Il decreto introduce una sospensione per l’invio di alcune comunicazioni fiscali, salvo casi urgenti. In particolare, l’invio di comunicazioni di controllo e inviti all’adempimento sarà sospeso nei periodi dal 1° al 31 agosto e dal 1° al 31 dicembre, rispettando così i periodi di maggior carico per i contribuenti e gli operatori fiscali. 

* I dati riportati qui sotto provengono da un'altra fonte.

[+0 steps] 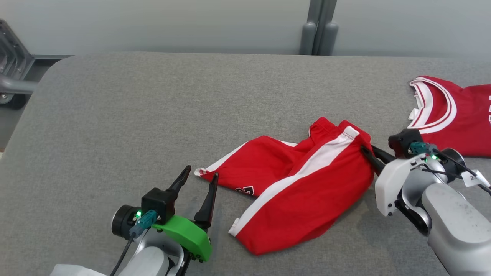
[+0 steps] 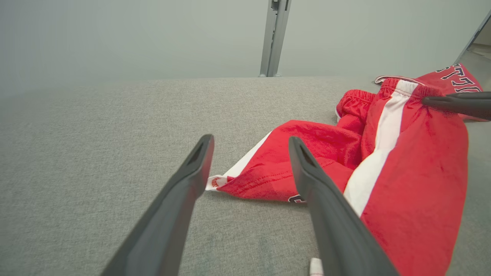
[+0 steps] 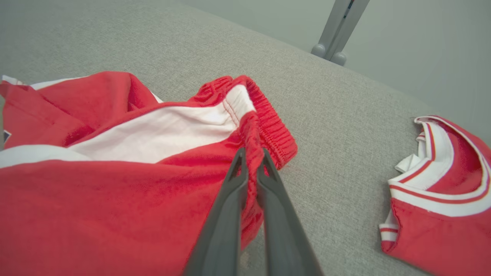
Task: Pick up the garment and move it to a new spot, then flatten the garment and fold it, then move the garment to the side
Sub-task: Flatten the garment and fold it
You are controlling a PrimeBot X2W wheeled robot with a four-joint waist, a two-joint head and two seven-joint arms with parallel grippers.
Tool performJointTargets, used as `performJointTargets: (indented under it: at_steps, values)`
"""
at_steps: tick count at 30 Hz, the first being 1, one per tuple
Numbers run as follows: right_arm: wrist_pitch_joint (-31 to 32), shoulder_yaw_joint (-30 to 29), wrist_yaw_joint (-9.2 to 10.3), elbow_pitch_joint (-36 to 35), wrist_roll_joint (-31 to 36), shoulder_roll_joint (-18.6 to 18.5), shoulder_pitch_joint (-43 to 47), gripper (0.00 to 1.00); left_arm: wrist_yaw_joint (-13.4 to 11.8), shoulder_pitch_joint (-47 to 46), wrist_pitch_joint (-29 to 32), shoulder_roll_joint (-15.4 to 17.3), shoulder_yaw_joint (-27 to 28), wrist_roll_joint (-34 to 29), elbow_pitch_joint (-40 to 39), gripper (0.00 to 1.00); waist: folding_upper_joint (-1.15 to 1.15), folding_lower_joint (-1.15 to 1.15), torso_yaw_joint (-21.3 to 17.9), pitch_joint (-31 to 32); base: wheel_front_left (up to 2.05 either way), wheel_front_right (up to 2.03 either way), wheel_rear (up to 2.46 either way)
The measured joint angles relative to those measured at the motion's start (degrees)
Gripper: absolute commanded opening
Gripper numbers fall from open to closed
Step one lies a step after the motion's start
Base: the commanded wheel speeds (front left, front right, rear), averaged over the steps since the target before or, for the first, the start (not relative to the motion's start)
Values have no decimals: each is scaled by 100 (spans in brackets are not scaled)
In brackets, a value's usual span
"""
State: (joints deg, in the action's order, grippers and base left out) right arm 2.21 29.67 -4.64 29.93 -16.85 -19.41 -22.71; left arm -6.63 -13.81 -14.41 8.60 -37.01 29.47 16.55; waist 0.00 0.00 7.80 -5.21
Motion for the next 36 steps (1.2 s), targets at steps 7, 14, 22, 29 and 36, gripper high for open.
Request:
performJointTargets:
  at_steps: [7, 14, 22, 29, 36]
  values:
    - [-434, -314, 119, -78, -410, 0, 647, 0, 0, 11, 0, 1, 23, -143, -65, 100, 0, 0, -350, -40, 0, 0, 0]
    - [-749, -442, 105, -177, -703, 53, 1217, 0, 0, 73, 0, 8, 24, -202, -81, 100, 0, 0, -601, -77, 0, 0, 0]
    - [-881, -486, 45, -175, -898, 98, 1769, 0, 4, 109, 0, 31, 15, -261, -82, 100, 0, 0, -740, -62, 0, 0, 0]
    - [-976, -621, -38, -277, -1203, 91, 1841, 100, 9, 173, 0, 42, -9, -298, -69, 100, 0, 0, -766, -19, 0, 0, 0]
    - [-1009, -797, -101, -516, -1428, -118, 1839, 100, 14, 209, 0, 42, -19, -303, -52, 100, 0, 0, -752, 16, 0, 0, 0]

Novità per gli scontrini elettronici 

Un altro aspetto innovativo del decreto riguarda la gestione degli scontrini elettronici. La memorizzazione e trasmissione dei corrispettivi potrà avvenire tramite nuove modalità, utilizzando soluzioni software che garantiscano la sicurezza e l’inalterabilità dei dati. Questa modifica consentirà una maggiore integrazione tra il sistema di pagamento elettronico e la registrazione dei corrispettivi, migliorando l’efficienza e l’accuratezza della gestione fiscale nelle attività commerciali. 

Verso il superamento della Dichiarazione Annuale dei Sostituti d’Imposta 

Il decreto propone un cambiamento significativo per i sostituti d’imposta, che in futuro effettueranno versamenti mensili indicando tutti i dati necessari, eliminando così la necessità di una dichiarazione annuale separata. Questo cambiamento sarà inizialmente sperimentato con i sostituti d’imposta che hanno fino a cinque dipendenti al 31 dicembre dell’anno precedente. Se implementato su larga scala, questo approccio potrebbe semplificare notevolmente gli adempimenti per molte piccole imprese.